School of Physics and Optoelectronic Engineering, Yangtze University, Jingzhou 434023, China.
Institute of Applied Chemistry, College of Material and Chemical Engineering, Tongren University, Tongren 554300, China.
Talanta. 2018 Aug 15;186:489-496. doi: 10.1016/j.talanta.2018.04.081. Epub 2018 Apr 28.
Metabonomics has been widely used in disease diagnosis and clinically practical methods often require the detection of multi-class bio-samples. In this work, multi-class classification methods were investigated to simultaneously discriminate among 6 inherited metabolic diseases (IMDs) and the normal instances using gas chromatography-mass spectrometry (GC-MS) of urine samples. Two common multi-class classification strategies, one-against-all (OAA) and one-against-one (OAO) were compared and enhanced using a novel ensemble classification strategy (ECS), which developed a set of sequential sub-classifiers by fusion of OAA and OAO and made the final classification decisions using softmax function. GC-MS data of 240 instances of 6 IMDs and healthy controls were classified by different strategies based on orthogonal partial least squares discriminant analysis (OPLS-DA) and particle swarm optimization (PSO) algorithm was performed for feature selection. By OAA and OAO, the classification accuracies were 70.00% and 82.86%, respectively. Using the two methods based on ECS, the total classification accuracies were 0.9143 and 0.9429. The newly proposed ECS will provide a useful multi-class classification tool for simultaneous detection of clinically similar IMDs and promote practical and reliable diagnosis of IMDs using metabonomics data.
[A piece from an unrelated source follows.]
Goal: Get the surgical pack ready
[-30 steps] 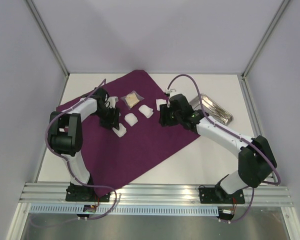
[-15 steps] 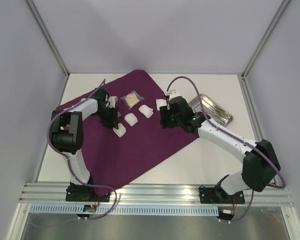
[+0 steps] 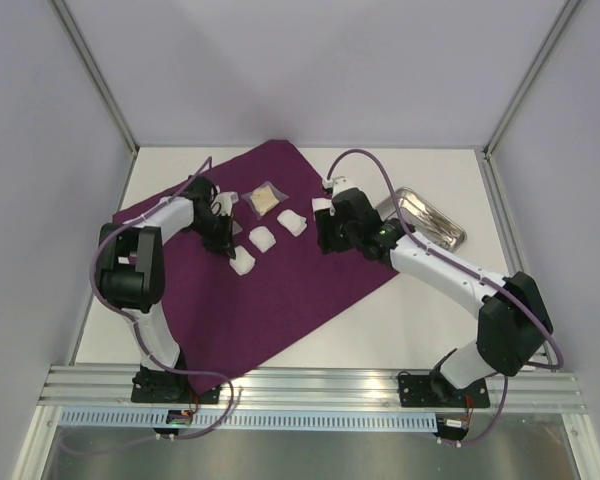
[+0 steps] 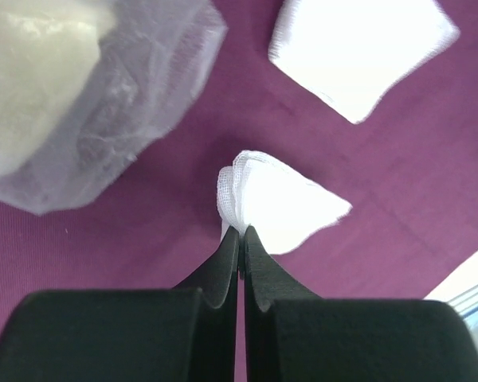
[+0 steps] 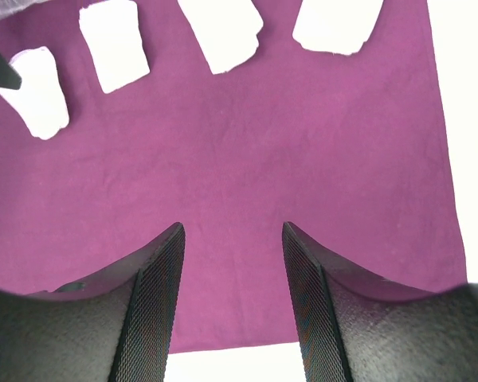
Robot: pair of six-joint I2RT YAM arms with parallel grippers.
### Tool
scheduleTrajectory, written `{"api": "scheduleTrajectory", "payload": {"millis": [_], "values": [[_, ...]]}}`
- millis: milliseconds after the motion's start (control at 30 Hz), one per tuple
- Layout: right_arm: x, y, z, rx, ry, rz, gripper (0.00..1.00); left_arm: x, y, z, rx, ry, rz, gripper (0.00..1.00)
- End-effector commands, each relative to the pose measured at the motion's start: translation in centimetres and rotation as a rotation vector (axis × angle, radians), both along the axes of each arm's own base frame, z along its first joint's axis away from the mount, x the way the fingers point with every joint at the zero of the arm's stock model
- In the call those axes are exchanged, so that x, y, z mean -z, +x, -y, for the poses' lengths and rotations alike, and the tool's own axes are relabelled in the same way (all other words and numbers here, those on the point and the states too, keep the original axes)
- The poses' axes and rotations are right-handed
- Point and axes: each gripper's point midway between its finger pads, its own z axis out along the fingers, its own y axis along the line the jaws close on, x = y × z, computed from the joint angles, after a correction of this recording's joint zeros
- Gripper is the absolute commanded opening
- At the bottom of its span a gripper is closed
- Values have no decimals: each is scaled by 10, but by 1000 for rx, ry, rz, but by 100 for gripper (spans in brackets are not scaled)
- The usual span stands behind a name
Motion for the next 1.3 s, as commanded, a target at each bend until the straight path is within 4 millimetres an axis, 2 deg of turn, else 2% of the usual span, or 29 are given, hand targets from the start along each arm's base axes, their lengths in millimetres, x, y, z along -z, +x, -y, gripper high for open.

代谢组学已广泛应用于疾病诊断,临床实际方法通常需要检测多类生物样本。本研究采用气相色谱-质谱联用(GC-MS)分析尿液样本,探讨多类分类方法,以同时区分 6 种遗传性代谢疾病(IMD)和正常样本。比较了两种常见的多类分类策略,即一对一对抗(OAA)和一对多对抗(OAO),并使用一种新的集成分类策略(ECS)进行了增强,该策略通过融合 OAA 和 OAO 开发了一组顺序子分类器,并使用 softmax 函数做出最终分类决策。基于正交偏最小二乘判别分析(OPLS-DA)和粒子群优化(PSO)算法对 240 例 6 种 IMD 和健康对照的 GC-MS 数据进行分类,进行特征选择。通过 OAA 和 OAO,分类准确率分别为 70.00%和 82.86%。使用基于 ECS 的两种方法,总分类准确率分别为 0.9143 和 0.9429。新提出的 ECS 将为同时检测临床上相似的 IMD 提供有用的多类分类工具,并通过代谢组学数据促进 IMD 的实际可靠诊断。